Ist der EU-Haushalt beschlossen? Nur das EU-Parlament könnte jetzt noch einen Strich durch die Rechnung machen: EBD De-Briefing zu den Ergebnissen des Europäischen Rats
“Es hat schon fast Tradition, die Entscheidungen auf den zweiten Gipfel zu verlegen.“ Der erste von vier während der irischen Ratspräsidentschaft geplanten EU-Gipfeln drehte sich vor allem um Fragen des Mehrjährigen Finanzrahmens (MFR) der EU. Ein Resümee über das Zusammentreffen gaben Michael Clauß vom Auswärtigen Amt und Claudia Dörr-Voß vom Bundesministerium für Wirtschaft und Technologie vor ca. 110 Interessenvertretern.
Das Budget beläuft sich auf 960 Milliarden Euro – drei Prozent weniger als in den sieben Jahren zuvor, legte Clauß aus Sicht des Auswärtigen Amtes dar. Mit dieser Einigung wird es Einsparungen quer durch alle Töpfe der EU geben. Dies kommt den Wünschen der Staaten entgegen, die mehr Geld nach Brüssel zahlen, als sie von dort zurückerhalten. Die sogenannten Nettozahler, darunter Großbritannien und Deutschland, hatten im Vorfeld auf weitere Milliardenkürzungen gepocht. Die größten Ausgabenblöcke des Budgets über diese sieben Jahre sind traditionell für die Landwirtschaft (373 Milliarden Euro) und die Förderung von Wachstum und armen Regionen (450,4 Milliarden) reserviert. Für eine neue Initiative gegen Jugendarbeitslosigkeit werden außerdem 6 Milliarden Euro bereitgestellt. Der Beschluss der Staatenlenker sieht daher die Möglichkeit vor, die Mittel flexibler als bisher zwischen einzelnen Jahresetats zu verschieben.
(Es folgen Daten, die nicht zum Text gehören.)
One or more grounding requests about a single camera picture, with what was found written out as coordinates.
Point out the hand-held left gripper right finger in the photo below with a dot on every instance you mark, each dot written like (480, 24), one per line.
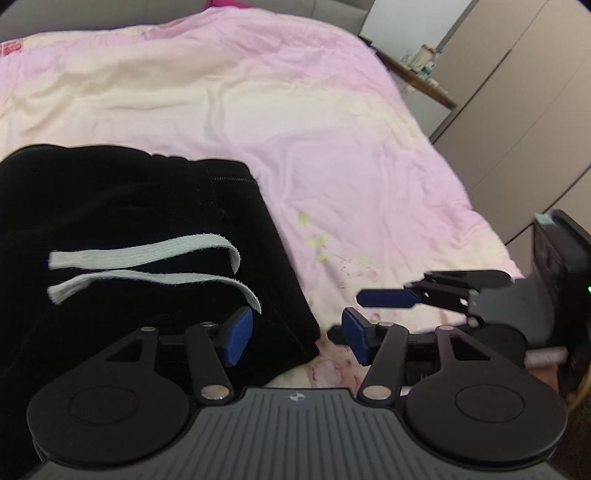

Claudia Dörr-Voß, Leiterin der Abteilung Europa im Bundesministerium für Wirtschaft und Technologie (BMWi), bemerkte, dass die ebenfalls auf der Agenda stehenden Handelsfragen angesichts des Haushaltsthemas eine geringe Rolle spielte. Während im Europäischen Rat die EU-Mitgliedsländer über die geplanten Freihandelsabkommen zwischen der EU und Kanada diskutieren, hielt sich der EU-Handelskommissar Karel De Gucht selbst in Kanada auf, um das Thema zu behandeln. Dabei wurde auch deutlich, dass die Verhandlungen über ein Freihandelsabkommen mit den USA eine große Bedeutung für die EU haben.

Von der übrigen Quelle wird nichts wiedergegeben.